- WHAT IS NEEDED
In the records below, pick out all lines containing the word "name".

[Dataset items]
────────────────────

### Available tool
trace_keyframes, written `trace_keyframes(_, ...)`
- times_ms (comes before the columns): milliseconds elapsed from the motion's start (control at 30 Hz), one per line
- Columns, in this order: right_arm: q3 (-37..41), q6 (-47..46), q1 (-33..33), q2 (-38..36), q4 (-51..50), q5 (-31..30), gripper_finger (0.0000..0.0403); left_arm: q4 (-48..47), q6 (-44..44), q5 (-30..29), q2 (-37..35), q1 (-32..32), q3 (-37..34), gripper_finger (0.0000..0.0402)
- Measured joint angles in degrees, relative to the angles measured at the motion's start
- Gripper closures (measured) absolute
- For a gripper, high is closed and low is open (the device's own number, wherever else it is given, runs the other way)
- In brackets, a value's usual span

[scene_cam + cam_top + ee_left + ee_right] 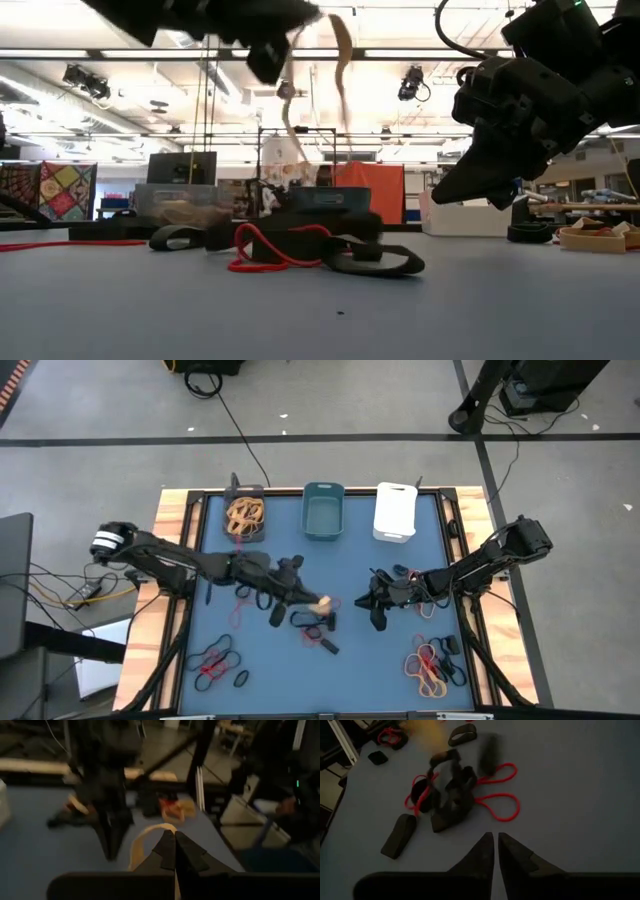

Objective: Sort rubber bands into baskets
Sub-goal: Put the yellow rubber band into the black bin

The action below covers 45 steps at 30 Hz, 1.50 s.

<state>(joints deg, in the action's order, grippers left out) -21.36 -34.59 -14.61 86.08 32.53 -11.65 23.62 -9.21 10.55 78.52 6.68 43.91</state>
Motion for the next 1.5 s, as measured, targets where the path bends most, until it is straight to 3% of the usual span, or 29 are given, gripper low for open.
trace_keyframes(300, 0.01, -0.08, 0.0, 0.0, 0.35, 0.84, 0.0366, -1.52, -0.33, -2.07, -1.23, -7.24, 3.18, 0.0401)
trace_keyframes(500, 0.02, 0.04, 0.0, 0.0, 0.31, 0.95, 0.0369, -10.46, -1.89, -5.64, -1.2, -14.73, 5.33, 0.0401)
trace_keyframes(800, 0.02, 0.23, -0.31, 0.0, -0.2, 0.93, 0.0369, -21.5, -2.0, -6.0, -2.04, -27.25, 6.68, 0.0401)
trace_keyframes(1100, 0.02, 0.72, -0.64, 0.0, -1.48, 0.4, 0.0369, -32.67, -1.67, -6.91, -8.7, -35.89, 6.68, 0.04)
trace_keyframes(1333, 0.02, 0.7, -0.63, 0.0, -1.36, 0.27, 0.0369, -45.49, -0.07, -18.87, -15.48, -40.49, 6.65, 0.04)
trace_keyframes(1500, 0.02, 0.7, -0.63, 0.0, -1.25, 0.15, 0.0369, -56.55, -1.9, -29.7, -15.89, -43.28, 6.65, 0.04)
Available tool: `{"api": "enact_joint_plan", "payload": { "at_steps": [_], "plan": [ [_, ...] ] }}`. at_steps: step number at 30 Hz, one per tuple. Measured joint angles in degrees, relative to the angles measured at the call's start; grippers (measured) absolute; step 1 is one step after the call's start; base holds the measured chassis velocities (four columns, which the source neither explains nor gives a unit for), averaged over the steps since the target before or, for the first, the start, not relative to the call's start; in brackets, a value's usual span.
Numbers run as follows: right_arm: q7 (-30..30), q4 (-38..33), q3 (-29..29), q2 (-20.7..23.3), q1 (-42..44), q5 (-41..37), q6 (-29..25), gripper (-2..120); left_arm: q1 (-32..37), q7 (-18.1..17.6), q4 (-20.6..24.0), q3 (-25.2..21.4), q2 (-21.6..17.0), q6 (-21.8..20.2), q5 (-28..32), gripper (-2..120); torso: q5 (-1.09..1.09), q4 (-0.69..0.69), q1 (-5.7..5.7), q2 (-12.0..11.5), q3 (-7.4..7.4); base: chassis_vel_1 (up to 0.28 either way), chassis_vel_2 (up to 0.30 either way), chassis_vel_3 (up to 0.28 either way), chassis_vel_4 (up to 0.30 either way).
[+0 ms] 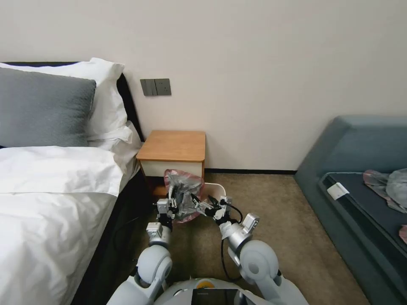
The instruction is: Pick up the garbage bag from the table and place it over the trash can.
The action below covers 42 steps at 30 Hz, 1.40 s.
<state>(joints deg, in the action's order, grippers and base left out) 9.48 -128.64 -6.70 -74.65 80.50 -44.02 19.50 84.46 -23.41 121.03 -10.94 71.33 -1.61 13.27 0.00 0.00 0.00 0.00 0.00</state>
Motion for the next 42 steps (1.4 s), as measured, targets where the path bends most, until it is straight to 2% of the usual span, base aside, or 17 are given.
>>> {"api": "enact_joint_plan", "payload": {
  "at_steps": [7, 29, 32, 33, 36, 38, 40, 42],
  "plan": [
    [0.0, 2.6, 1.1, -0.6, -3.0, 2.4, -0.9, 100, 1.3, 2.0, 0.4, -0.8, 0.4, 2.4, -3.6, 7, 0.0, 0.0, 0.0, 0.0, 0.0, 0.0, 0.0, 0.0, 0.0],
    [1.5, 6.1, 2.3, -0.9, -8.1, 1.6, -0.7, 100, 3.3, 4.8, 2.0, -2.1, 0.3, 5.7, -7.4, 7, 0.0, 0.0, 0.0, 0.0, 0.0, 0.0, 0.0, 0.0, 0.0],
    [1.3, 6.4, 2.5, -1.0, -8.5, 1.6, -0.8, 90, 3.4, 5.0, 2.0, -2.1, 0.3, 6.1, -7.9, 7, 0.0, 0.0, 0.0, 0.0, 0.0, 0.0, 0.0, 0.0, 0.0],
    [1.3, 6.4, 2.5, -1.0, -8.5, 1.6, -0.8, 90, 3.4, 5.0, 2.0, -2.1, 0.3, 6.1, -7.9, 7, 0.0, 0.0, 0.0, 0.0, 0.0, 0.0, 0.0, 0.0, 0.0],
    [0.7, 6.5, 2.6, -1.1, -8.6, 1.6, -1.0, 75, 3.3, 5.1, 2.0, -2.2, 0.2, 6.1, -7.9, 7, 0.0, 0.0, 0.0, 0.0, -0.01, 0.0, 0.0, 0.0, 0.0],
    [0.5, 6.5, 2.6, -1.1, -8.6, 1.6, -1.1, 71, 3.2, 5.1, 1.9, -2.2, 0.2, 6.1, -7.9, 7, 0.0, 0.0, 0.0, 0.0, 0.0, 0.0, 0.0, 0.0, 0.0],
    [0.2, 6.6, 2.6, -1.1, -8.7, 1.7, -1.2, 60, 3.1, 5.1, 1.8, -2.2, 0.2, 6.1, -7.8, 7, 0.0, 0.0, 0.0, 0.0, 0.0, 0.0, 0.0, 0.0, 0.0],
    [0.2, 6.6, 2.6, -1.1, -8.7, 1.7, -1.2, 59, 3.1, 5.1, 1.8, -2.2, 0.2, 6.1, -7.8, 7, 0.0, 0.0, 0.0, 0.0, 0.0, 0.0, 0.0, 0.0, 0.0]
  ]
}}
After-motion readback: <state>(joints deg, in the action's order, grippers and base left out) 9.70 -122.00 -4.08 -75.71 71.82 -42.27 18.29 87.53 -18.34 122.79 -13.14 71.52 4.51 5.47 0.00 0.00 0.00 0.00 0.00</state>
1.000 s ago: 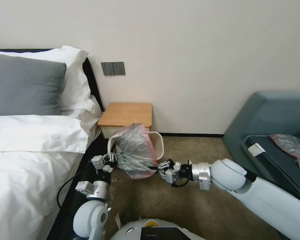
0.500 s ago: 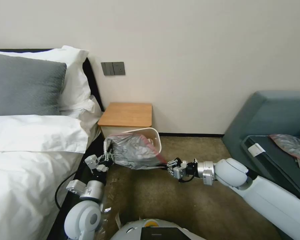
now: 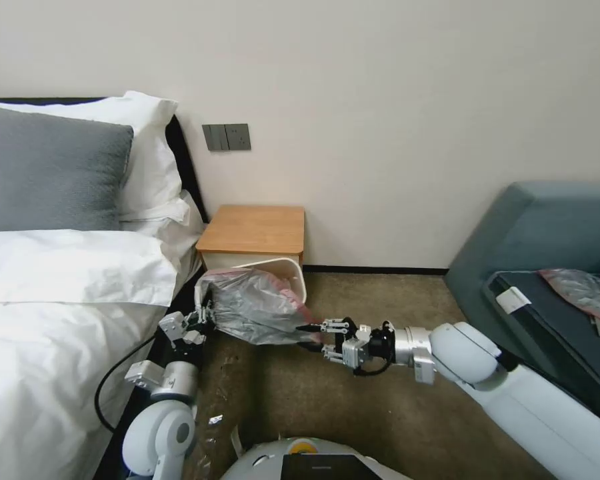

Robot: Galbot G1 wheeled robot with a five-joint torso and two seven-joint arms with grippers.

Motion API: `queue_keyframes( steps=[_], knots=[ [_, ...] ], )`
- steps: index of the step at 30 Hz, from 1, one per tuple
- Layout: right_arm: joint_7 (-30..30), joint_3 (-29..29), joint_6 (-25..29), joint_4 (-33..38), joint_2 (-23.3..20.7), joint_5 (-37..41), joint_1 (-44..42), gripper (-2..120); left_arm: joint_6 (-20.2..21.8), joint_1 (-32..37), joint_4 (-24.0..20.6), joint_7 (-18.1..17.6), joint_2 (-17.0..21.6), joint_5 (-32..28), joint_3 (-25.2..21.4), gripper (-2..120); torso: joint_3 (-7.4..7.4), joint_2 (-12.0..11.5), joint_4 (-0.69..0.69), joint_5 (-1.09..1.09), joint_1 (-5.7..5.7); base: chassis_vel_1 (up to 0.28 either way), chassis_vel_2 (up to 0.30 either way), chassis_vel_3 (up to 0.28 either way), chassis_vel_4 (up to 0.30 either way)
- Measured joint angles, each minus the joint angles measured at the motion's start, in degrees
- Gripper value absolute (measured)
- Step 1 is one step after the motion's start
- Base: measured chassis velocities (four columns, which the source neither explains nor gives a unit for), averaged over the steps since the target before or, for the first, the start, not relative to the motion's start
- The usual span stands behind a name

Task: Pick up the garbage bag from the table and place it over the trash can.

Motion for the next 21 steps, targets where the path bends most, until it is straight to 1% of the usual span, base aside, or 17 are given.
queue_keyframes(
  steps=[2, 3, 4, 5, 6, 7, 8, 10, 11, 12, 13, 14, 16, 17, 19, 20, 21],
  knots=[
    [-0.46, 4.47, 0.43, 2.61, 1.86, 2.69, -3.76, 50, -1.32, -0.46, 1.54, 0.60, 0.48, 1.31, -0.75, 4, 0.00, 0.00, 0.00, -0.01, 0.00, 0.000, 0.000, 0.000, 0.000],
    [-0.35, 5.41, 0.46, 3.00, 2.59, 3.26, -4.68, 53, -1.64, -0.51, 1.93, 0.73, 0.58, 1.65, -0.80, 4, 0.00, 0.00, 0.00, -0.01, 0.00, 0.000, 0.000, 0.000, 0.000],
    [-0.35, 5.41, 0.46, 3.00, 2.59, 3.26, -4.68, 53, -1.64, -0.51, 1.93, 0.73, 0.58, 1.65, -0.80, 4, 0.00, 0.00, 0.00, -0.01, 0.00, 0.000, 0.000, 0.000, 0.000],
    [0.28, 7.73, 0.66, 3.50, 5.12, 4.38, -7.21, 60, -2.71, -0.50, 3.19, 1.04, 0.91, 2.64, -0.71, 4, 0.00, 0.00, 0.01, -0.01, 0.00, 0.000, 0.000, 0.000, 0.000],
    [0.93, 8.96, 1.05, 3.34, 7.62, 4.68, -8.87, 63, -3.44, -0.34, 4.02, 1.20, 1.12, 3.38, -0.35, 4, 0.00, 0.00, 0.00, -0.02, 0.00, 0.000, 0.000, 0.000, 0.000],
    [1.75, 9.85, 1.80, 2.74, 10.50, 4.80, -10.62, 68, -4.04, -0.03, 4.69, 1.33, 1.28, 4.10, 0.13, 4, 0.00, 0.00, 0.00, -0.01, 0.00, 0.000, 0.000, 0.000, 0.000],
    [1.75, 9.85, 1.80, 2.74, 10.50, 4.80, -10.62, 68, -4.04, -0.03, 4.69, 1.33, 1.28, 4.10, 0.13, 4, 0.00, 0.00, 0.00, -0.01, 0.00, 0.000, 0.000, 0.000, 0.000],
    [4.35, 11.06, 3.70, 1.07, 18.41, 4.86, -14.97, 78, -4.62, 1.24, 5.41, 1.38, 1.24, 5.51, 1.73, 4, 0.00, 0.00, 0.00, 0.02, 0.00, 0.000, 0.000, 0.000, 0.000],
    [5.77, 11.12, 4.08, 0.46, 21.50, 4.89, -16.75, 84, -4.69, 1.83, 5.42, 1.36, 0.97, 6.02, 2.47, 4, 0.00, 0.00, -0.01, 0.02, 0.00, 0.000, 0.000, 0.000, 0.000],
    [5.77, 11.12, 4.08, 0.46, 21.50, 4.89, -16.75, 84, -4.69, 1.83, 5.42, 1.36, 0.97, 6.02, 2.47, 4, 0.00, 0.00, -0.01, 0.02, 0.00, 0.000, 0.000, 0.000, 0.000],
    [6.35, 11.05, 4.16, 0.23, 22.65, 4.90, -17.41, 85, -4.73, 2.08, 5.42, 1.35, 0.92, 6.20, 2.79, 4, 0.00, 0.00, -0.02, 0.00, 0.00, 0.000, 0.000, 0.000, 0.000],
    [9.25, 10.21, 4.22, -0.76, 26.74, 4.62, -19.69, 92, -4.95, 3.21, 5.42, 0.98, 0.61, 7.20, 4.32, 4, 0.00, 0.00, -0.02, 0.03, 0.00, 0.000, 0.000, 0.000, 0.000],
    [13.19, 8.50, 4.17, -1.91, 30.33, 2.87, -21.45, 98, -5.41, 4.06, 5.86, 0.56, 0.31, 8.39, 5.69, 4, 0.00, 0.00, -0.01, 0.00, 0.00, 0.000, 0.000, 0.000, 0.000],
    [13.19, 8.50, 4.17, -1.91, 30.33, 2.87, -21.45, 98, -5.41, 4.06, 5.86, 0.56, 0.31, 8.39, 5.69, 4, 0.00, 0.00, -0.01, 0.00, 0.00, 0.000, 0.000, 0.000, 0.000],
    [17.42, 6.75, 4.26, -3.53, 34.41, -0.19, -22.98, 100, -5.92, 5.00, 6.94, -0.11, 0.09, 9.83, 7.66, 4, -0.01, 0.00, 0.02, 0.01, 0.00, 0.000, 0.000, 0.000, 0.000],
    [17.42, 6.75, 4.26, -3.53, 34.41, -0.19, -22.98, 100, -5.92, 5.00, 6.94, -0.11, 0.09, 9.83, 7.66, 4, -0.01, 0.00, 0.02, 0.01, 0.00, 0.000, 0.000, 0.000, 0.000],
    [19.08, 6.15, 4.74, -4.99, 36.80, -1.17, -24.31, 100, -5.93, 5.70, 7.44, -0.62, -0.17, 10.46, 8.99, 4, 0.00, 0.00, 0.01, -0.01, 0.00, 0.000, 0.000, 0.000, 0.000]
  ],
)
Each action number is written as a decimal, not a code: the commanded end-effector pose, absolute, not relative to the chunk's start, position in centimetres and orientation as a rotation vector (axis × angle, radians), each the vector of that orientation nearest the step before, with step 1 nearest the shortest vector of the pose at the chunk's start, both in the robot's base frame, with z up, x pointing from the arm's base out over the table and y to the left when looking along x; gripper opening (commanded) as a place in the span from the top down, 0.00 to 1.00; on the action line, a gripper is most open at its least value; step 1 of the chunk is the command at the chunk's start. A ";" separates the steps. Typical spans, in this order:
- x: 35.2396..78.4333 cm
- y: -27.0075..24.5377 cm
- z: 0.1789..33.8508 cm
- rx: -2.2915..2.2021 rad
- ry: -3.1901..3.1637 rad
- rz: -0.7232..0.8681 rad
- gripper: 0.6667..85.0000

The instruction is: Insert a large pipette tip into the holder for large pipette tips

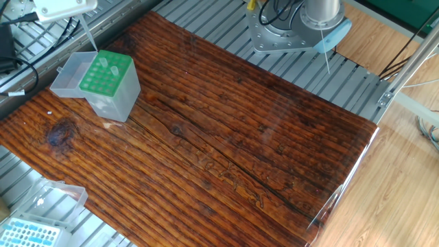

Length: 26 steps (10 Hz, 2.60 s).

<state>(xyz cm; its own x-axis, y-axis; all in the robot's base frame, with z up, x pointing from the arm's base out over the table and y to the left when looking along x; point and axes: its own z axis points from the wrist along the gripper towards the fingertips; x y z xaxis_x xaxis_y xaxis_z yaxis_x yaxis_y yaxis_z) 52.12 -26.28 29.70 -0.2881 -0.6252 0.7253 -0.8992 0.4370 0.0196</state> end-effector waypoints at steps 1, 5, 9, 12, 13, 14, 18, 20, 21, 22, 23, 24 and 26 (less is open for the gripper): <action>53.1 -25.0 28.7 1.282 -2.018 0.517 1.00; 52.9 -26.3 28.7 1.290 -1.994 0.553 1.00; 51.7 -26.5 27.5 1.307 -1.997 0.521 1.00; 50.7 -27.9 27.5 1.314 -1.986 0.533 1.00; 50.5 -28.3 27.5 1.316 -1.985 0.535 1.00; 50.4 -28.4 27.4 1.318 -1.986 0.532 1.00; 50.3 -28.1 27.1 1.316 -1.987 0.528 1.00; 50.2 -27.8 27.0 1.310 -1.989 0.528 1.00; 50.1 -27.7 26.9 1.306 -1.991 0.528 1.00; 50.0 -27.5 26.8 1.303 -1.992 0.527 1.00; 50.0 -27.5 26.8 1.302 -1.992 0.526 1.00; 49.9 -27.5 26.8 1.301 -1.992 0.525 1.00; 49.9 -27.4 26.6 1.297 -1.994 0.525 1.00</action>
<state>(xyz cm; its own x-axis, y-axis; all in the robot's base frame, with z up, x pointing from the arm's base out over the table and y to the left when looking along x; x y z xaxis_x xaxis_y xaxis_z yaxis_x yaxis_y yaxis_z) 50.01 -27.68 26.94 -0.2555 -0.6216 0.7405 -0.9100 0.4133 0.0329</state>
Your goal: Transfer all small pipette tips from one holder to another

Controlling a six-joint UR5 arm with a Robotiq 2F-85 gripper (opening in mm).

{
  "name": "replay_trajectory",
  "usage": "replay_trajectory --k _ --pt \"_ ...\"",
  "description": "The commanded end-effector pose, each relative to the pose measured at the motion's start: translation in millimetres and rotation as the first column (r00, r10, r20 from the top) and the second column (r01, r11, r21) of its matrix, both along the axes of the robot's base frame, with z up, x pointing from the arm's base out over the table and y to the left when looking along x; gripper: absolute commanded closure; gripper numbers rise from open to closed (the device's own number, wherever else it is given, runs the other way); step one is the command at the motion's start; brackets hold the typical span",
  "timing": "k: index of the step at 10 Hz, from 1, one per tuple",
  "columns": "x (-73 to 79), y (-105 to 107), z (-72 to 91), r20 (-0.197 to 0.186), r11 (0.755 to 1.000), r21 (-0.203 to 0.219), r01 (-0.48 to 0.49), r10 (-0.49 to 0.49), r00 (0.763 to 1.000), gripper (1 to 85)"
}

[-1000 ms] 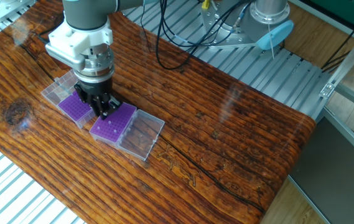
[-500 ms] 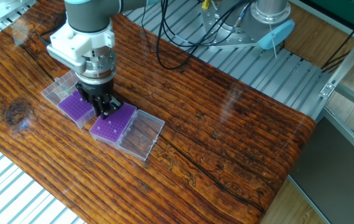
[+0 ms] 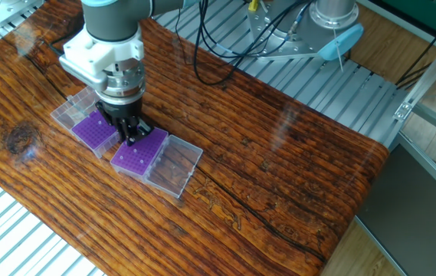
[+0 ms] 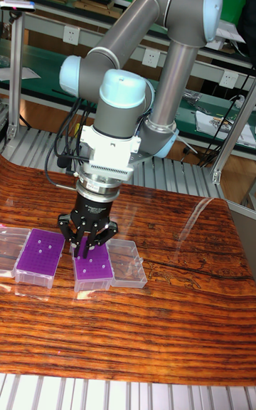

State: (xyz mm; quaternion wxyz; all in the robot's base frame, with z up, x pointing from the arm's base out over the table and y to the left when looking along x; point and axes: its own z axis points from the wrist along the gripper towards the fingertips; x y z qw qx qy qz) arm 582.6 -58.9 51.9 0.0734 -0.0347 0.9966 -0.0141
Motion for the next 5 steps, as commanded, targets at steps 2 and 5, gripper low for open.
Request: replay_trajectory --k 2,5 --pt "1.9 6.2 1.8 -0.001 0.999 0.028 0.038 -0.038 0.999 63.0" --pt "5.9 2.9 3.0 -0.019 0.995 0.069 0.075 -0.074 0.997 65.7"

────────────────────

- RESULT OF THE TASK
- The usual span stands behind a name
  "name": "replay_trajectory",

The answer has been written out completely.